## [INSTRUCTIONS FOR THE TASK]
Please print the full listing below exactly, but not the pictures in it.

# # # #

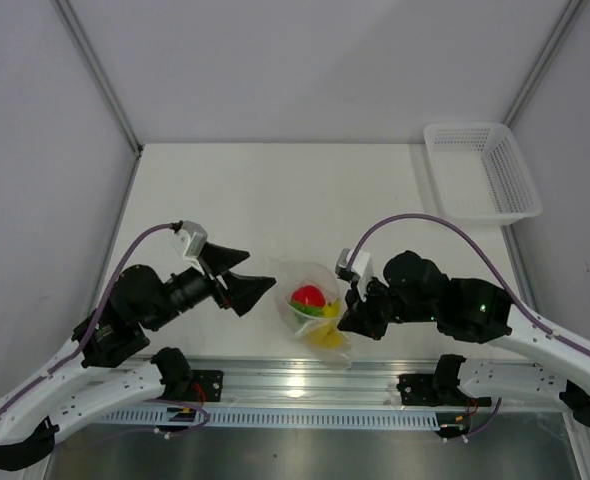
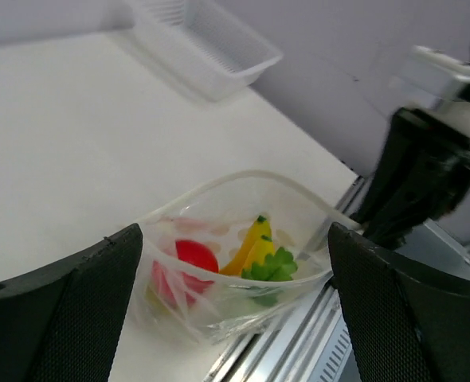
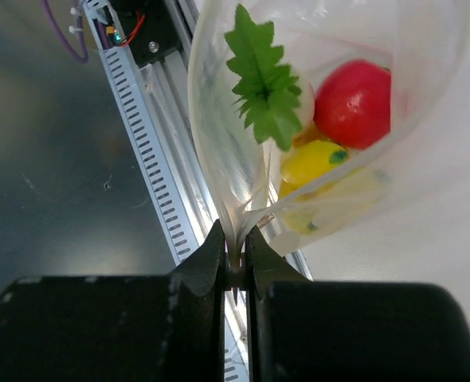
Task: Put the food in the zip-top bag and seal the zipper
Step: Zip the zipper food storage bag at the center of the board.
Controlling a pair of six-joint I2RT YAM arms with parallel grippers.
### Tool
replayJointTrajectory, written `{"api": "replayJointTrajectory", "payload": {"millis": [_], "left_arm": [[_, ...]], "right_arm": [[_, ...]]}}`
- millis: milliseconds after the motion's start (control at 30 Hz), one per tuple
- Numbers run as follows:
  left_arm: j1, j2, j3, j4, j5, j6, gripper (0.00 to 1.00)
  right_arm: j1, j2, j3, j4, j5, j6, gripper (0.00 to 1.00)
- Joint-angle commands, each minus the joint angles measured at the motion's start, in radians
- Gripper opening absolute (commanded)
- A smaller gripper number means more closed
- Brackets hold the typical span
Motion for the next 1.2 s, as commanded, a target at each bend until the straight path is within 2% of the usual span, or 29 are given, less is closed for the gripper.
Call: {"api": "replayJointTrajectory", "payload": {"millis": [0, 67, 167, 433, 667, 933, 1167], "left_arm": [[-0.003, -0.014, -0.047, 0.306, 0.281, 0.239, 1.00], [-0.004, 0.015, -0.048, 0.345, 0.432, 0.290, 0.99], [-0.015, 0.097, -0.023, 0.377, 0.586, 0.351, 1.00], [-0.104, 0.217, -0.012, 0.475, 0.706, 0.537, 0.99], [-0.170, 0.312, -0.005, 0.521, 0.734, 0.707, 0.99], [-0.175, 0.466, 0.078, 0.406, 0.878, 0.721, 0.95], [-0.175, 0.530, 0.124, 0.268, 0.990, 0.663, 0.86]], "right_arm": [[-0.008, 0.010, 0.039, 0.000, -0.091, -0.054, 0.00], [-0.019, 0.022, 0.041, 0.003, -0.137, -0.066, 0.00], [-0.030, 0.030, 0.047, 0.006, -0.168, -0.074, 0.00], [-0.039, -0.002, 0.055, 0.008, -0.249, -0.071, 0.00], [-0.047, -0.040, 0.058, 0.000, -0.301, -0.062, 0.00], [-0.047, -0.027, 0.053, -0.014, -0.337, -0.065, 0.00], [-0.047, -0.028, 0.059, -0.026, -0.303, -0.065, 0.00]]}}
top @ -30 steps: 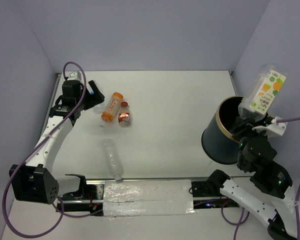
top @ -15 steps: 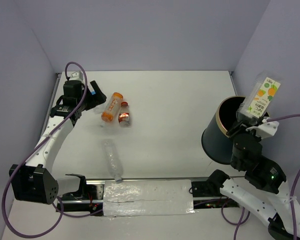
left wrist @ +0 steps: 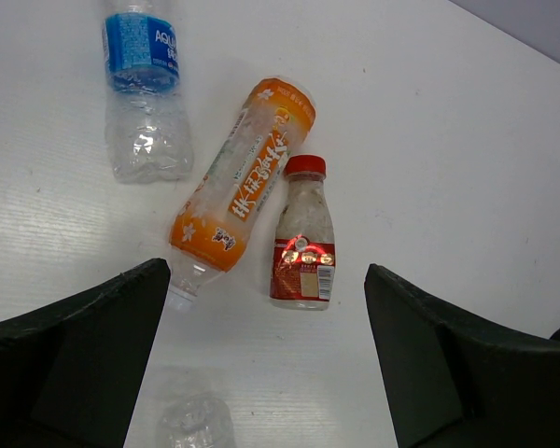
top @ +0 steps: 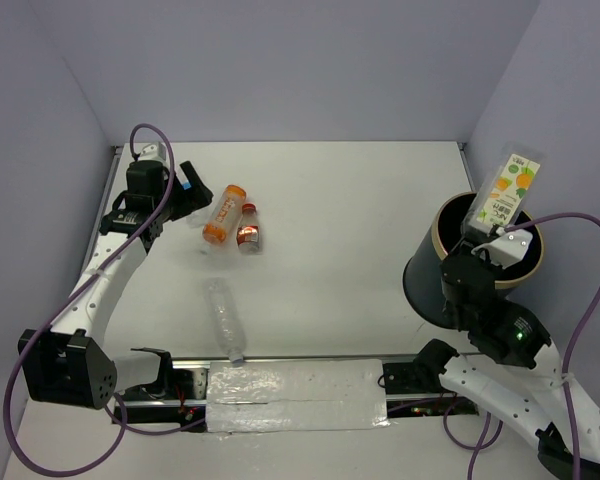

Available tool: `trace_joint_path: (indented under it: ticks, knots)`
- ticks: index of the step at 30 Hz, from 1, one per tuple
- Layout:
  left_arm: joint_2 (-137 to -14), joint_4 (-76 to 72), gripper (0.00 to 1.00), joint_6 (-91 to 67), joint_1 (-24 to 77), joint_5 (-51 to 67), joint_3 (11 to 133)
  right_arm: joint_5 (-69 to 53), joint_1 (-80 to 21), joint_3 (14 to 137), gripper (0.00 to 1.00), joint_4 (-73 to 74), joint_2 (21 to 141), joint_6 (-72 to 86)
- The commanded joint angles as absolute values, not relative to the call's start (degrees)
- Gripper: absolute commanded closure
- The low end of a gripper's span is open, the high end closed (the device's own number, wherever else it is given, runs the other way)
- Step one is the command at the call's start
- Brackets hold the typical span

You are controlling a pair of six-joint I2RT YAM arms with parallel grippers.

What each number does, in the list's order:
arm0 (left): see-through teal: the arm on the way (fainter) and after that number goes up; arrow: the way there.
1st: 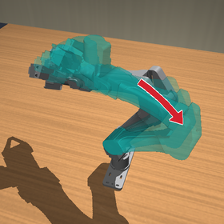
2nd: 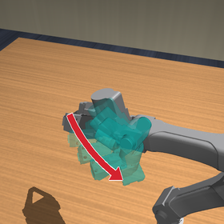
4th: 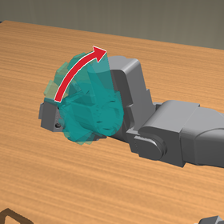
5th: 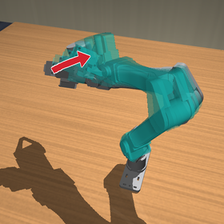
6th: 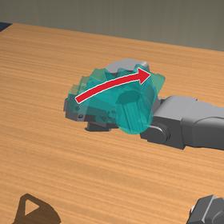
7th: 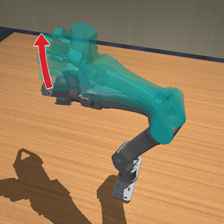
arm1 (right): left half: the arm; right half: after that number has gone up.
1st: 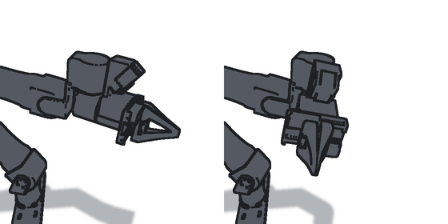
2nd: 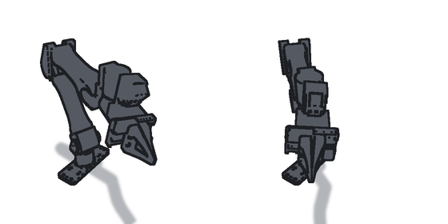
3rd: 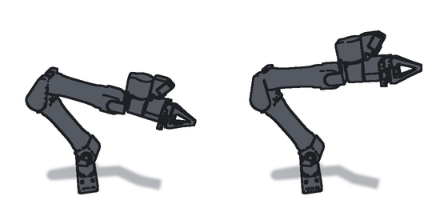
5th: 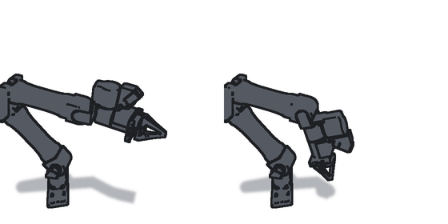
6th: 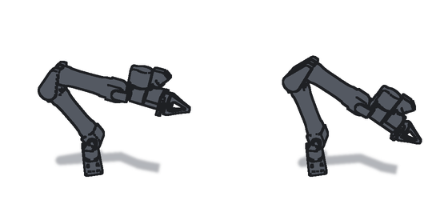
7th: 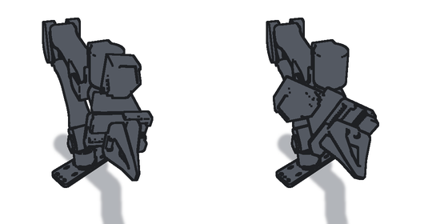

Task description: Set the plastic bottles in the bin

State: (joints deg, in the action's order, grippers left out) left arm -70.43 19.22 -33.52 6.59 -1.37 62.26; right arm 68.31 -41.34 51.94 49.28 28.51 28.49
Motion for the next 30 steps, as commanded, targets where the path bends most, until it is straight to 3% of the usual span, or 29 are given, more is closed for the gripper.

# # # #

## [RESPONSE AREA]
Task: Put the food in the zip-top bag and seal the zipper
Step: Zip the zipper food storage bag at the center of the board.
Controlling a pair of six-joint I2RT YAM arms with parallel grippers.
### Tool
replayJointTrajectory, written `{"api": "replayJointTrajectory", "payload": {"millis": [_], "left_arm": [[_, ...]], "right_arm": [[_, ...]]}}`
- millis: milliseconds after the motion's start (control at 30 Hz), one per tuple
- Numbers run as follows:
  left_arm: j1, j2, j3, j4, j5, j6, gripper (0.00 to 1.00)
  right_arm: j1, j2, j3, j4, j5, j6, gripper (0.00 to 1.00)
- Joint-angle commands, each minus the joint angles measured at the motion's start, in radians
- Gripper opening absolute (commanded)
- A smaller gripper number means more closed
- Brackets hold the typical span
Motion for the next 1.2 s, as commanded, a target at each bend until the straight path is within 2% of the usual span, or 29 are given, less is closed for the gripper.
Call: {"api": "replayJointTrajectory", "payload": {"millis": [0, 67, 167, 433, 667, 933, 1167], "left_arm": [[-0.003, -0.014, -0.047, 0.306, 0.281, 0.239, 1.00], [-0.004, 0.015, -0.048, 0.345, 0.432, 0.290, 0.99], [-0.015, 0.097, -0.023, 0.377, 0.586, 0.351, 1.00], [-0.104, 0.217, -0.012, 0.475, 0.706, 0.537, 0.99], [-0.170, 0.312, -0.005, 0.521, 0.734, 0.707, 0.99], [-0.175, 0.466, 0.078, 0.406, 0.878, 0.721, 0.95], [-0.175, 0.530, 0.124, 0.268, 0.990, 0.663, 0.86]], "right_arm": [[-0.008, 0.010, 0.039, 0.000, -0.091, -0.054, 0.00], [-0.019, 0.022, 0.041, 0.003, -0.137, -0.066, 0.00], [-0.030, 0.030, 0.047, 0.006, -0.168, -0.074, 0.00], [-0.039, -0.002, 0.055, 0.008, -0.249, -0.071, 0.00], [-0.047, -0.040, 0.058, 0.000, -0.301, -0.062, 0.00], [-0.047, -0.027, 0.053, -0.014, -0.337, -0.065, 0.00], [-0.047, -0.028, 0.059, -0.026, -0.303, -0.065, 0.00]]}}
top @ -30 steps: 
top @ -15 steps: 
left wrist @ +0 steps: 
top @ +0 steps: 

Available tool: `trace_joint_path: (indented under it: ticks, knots)`
- ticks: index of the step at 30 Hz, from 1, one per tuple
- Layout:
  left_arm: joint_2 (-137 to -14), joint_4 (-76 to 72), gripper (0.00 to 1.00), joint_6 (-91 to 67), joint_1 (-24 to 77), joint_5 (-51 to 67), joint_3 (11 to 133)
  right_arm: joint_5 (-69 to 53), joint_1 (-80 to 21), joint_3 (14 to 137), gripper (0.00 to 1.00), joint_4 (-73 to 74), joint_2 (21 to 141), joint_6 (-72 to 86)
- The commanded joint angles as absolute values, not relative to the call's start (degrees)
- Gripper: absolute commanded closure
- The low end of a gripper's span is open, the high end closed (the device's own number, wherever else it is given, runs the other way)
- Step one is the command at the call's start
- Brackets hold the typical span

You are controlling a pair of six-joint I2RT YAM arms with parallel grippers.

What each number does, in the list's order:
arm0 (left): see-through teal: the arm on the way (fainter) and after that number goes up; arrow: the way there.
1st: 
2nd: 
4th: 
5th: 
6th: 
7th: 
arm1 (right): left half: the arm; right half: after that number has gone up.
1st: 
2nd: 
3rd: 
5th: 
6th: 
7th: 

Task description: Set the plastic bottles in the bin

State: (joints deg, in the action's order, grippers left out) left arm -70.43 19.22 -33.52 6.59 -1.37 62.26; right arm 68.31 -41.34 51.94 49.28 28.51 28.49
Motion for the next 30 steps, as commanded, targets where the path bends most, until it is straight to 3% of the usual span, or 29 are given, more is closed for the gripper.

Nothing else is left to add to this answer.